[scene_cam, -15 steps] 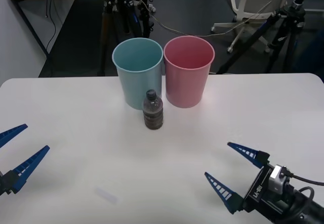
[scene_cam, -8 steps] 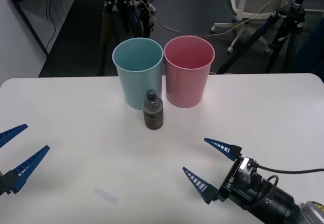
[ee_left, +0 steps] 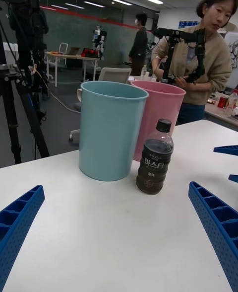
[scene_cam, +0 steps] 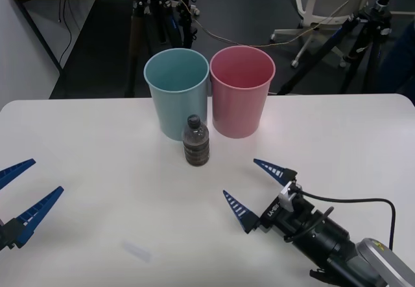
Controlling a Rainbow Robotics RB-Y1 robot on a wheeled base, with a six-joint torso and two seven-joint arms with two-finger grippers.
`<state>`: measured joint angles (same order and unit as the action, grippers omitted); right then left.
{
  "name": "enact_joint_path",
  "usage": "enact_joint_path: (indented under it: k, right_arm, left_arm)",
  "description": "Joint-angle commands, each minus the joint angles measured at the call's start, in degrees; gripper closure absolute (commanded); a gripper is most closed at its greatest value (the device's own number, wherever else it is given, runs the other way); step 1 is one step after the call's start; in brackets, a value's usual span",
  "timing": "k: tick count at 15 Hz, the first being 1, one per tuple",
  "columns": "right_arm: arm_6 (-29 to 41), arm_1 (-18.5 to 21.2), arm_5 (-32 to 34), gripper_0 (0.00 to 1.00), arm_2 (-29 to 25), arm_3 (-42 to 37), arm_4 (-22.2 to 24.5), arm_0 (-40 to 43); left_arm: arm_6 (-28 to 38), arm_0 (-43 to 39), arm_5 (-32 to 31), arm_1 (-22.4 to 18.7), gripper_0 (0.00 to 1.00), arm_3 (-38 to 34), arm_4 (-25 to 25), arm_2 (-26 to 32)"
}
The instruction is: Grasp the object on the table and drop it into the matching bin: aluminum can to the light blue bin, PET bottle to the pink bin.
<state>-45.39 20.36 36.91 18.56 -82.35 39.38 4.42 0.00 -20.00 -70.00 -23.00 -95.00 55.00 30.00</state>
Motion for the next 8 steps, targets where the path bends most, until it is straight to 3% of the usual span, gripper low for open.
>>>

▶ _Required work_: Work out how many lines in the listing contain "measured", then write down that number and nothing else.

▶ _Exercise solution_: 2